Yale Journal of Biology and Medicine
- Discipline: Biology, medicine, medical education
- Language: English

Publication details
- History: 1928–present
- Publisher: PubMed Central (United States)
- Frequency: Quarterly
- Open access: Yes
- License: Creative Commons Attribution License
- Impact factor: 3.549 (2019)

Standard abbreviations
- ISO 4: Yale J. Biol. Med.

Indexing
- CODEN: YJBMAU
- ISSN: 0044-0086 (print) 1551-4056 (web)
- LCCN: sg37000070
- OCLC no.: 909890653

Links
- Journal homepage;

= Yale Journal of Biology and Medicine =

The Yale Journal of Biology and Medicine is a quarterly peer-reviewed open-access medical journal. It was established in October, 1928 and is the oldest medical student publication still being published. Since 2015, each issue covers a particular topic in biology, medicine, or public health, including experimental and clinical research. The journal's editorial board is composed of Yale University graduate, medical, and professional students. It is published on PubMed Central and is financially supported by the Yale Office of Medical Education.

==History==
The journal was established in 1928 by Milton C. Winternitz, dean of the Yale School of Medicine from 1920 to 1935. During his tenure, Winternitz instituted what became known as "The Yale System of Medical Education", which eliminated required course exams and comparative grades, allowed for flexibility of course requirements in students' schedules, and encouraged students to carry out original thesis research and writing. The journal originally served as an outlet to publish students' thesis research and as a tool for students to practice scientific writing and learn how to publish as scientists and researchers.

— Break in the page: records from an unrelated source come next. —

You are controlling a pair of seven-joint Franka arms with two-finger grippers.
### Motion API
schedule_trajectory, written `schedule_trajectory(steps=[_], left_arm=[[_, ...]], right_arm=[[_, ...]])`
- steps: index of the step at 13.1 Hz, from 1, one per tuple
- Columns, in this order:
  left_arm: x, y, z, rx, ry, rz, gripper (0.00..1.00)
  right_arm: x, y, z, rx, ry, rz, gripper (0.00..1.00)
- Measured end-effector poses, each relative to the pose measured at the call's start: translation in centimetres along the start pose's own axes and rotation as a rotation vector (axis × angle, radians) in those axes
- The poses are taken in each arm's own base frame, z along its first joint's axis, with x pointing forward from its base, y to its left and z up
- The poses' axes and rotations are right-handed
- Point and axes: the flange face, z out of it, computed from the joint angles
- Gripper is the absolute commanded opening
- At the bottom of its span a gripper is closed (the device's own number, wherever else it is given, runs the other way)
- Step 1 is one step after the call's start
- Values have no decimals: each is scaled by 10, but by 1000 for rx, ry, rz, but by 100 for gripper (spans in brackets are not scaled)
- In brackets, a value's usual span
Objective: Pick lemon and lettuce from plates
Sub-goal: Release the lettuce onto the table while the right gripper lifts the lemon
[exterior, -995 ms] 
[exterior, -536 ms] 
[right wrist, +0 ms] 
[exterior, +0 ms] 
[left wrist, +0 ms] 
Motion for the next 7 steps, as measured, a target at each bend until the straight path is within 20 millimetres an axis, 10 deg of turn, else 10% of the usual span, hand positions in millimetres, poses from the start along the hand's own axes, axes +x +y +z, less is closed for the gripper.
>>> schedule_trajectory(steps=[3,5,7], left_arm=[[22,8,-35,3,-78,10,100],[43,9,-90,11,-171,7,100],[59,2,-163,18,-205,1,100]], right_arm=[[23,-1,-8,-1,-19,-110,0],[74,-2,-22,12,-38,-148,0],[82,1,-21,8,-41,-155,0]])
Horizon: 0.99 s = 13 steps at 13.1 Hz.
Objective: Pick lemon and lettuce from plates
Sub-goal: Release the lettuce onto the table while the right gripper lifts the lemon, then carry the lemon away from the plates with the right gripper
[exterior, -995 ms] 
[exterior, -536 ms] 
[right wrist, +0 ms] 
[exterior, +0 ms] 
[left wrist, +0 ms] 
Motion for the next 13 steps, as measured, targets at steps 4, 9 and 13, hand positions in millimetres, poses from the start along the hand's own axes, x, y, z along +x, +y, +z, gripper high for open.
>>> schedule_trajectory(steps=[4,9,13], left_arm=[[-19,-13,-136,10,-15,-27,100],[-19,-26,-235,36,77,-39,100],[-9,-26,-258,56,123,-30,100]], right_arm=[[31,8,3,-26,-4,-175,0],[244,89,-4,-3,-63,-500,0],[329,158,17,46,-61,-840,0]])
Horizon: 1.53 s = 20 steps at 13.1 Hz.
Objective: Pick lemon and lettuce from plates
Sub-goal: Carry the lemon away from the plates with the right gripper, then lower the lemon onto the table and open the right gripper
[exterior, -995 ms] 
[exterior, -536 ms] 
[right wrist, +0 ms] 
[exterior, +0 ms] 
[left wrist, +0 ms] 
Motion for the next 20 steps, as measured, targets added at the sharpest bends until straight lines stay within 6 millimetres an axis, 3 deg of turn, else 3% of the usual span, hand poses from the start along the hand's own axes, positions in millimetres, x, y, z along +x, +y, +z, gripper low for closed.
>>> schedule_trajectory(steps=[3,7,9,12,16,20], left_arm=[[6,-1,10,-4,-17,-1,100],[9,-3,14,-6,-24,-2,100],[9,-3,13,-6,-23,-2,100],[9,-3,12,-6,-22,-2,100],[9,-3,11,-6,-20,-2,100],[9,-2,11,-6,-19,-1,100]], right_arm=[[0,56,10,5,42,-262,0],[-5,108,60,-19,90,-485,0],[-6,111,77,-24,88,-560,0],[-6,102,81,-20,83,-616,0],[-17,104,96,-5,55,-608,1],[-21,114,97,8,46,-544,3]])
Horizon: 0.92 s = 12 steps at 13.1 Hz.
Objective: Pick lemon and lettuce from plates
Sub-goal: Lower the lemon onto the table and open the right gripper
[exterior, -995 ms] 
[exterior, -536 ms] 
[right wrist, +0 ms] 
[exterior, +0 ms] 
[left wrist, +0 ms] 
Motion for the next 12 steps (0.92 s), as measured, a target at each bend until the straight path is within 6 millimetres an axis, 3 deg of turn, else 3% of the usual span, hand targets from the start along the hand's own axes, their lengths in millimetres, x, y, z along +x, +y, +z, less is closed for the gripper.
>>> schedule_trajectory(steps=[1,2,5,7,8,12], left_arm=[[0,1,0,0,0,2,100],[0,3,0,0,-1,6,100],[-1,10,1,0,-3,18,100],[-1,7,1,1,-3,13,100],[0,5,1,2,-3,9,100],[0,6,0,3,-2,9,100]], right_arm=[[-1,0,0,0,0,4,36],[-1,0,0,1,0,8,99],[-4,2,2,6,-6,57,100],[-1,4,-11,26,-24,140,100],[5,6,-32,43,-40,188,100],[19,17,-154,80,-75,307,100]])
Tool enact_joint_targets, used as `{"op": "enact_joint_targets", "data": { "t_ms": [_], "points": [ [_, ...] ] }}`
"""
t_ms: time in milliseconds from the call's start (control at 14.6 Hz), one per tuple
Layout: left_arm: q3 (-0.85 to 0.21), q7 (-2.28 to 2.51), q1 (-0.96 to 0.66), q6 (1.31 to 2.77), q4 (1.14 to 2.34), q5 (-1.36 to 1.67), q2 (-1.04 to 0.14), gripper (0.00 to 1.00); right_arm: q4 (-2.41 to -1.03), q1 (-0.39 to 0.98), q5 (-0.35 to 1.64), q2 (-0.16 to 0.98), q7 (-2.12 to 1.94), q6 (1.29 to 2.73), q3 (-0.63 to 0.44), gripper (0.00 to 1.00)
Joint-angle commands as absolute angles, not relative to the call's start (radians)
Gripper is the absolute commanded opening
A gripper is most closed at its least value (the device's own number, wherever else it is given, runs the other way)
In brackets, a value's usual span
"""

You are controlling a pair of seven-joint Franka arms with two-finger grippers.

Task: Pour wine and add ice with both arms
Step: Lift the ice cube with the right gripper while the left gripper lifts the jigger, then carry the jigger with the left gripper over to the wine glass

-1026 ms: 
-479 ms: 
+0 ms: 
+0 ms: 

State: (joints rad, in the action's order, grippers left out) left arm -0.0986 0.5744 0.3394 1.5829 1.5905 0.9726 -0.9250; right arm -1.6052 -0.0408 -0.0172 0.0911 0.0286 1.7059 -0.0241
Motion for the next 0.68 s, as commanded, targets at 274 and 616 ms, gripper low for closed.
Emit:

All published articles dating back to 1928 are available on PubMed Central.

==Abstracting and indexing==
The journal is abstracted and indexed in Index Medicus/MEDLINE/PubMed and Scopus.

==Colloquium series==
The journal sponsors a series of quarterly seminars to run in parallel with each issue, featuring a Yale faculty member whose research expertise aligns with the topic featured in the issue. The colloquia are free and open to the public.

==Podcast series==
The journal also creates a series of podcasts with discussions with editors, authors, and Yale faculty researchers and clinicians.